— PROMPT —
In the listing that follows, the lines starting at the one containing "- rz: -0.4492..0.4484 rad" and ending at the one containing "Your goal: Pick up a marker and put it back" are to be returned exactly, both boundary lines included, and no others.

________________

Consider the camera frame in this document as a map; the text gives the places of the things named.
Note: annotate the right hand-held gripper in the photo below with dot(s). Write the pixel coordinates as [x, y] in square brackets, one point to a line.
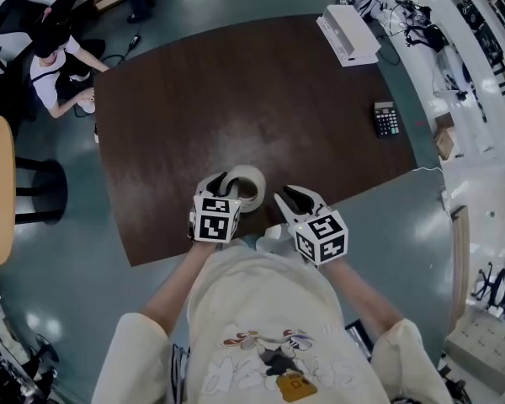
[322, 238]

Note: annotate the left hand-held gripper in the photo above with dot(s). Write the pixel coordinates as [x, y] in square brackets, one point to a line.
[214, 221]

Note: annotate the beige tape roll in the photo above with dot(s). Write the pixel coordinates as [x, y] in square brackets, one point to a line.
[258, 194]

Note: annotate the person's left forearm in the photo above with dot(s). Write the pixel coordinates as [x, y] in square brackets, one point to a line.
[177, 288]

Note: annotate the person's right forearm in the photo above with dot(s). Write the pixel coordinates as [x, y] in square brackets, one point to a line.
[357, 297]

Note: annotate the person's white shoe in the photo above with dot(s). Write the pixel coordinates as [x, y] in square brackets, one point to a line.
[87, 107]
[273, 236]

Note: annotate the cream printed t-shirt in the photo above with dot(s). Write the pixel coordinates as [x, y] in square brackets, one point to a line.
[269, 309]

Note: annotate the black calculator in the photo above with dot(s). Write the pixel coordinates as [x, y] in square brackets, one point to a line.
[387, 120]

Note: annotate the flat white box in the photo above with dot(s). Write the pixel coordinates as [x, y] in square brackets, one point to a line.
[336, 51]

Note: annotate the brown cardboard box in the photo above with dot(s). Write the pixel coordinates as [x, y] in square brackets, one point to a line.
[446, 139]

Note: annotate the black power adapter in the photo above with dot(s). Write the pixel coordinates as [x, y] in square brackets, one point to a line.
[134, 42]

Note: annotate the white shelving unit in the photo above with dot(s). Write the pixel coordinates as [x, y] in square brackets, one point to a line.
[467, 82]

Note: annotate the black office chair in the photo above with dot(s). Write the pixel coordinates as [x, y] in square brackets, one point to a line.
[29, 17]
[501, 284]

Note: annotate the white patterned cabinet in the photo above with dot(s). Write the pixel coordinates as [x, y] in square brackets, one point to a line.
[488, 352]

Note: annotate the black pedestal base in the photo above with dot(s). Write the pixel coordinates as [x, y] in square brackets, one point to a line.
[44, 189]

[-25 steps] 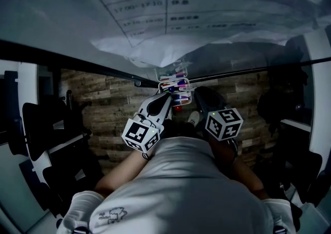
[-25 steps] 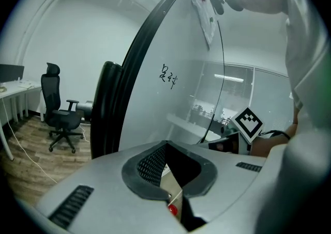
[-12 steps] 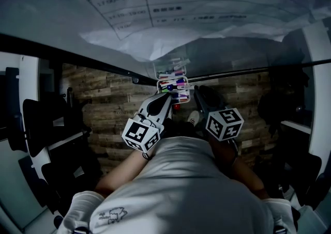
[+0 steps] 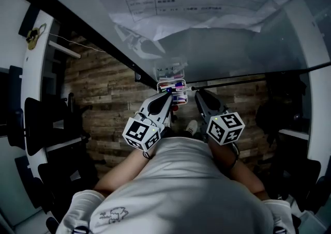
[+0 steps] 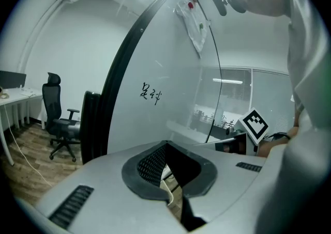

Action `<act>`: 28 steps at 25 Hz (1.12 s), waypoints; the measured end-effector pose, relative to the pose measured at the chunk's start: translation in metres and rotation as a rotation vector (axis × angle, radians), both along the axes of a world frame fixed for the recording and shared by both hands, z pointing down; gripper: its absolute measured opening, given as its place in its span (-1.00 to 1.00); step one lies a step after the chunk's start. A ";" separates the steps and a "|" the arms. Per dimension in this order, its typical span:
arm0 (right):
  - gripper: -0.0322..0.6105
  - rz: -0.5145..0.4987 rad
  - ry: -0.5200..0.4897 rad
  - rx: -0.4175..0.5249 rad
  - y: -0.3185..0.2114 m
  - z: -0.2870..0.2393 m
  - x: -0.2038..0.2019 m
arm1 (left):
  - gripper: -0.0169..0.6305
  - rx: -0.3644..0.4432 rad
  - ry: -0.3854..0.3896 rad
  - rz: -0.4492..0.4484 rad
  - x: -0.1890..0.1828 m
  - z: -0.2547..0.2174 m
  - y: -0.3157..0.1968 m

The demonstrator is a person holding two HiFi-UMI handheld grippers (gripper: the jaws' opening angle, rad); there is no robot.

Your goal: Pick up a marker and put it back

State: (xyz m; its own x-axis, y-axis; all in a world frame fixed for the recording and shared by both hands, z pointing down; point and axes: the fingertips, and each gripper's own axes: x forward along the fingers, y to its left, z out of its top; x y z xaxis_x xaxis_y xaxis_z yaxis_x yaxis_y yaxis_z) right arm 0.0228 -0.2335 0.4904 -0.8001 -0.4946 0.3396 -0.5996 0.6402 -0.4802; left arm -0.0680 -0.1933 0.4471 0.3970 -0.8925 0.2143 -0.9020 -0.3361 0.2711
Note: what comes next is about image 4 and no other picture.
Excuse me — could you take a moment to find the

________________

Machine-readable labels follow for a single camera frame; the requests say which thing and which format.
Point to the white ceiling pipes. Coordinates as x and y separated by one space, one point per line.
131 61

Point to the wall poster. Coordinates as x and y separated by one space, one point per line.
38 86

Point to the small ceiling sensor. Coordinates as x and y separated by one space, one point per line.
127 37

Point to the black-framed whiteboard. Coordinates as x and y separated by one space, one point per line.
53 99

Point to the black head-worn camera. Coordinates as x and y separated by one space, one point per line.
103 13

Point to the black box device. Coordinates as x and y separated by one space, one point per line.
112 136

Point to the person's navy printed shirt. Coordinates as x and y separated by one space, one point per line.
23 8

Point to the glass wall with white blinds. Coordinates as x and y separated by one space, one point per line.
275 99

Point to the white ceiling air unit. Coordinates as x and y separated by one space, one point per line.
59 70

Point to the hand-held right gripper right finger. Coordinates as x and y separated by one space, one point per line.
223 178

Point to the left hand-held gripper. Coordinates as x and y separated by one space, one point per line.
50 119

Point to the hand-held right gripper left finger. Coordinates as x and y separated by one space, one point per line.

________________

— RESULT FOR THIS TASK —
  - rz: -0.4492..0.4484 rad
  - x: -0.1890..0.1828 m
  - z: -0.2547..0.2174 m
  - y: -0.3157..0.1968 m

The demonstrator is a person holding two HiFi-UMI handheld grippers (gripper: the jaws' opening angle, rad); there is no robot.

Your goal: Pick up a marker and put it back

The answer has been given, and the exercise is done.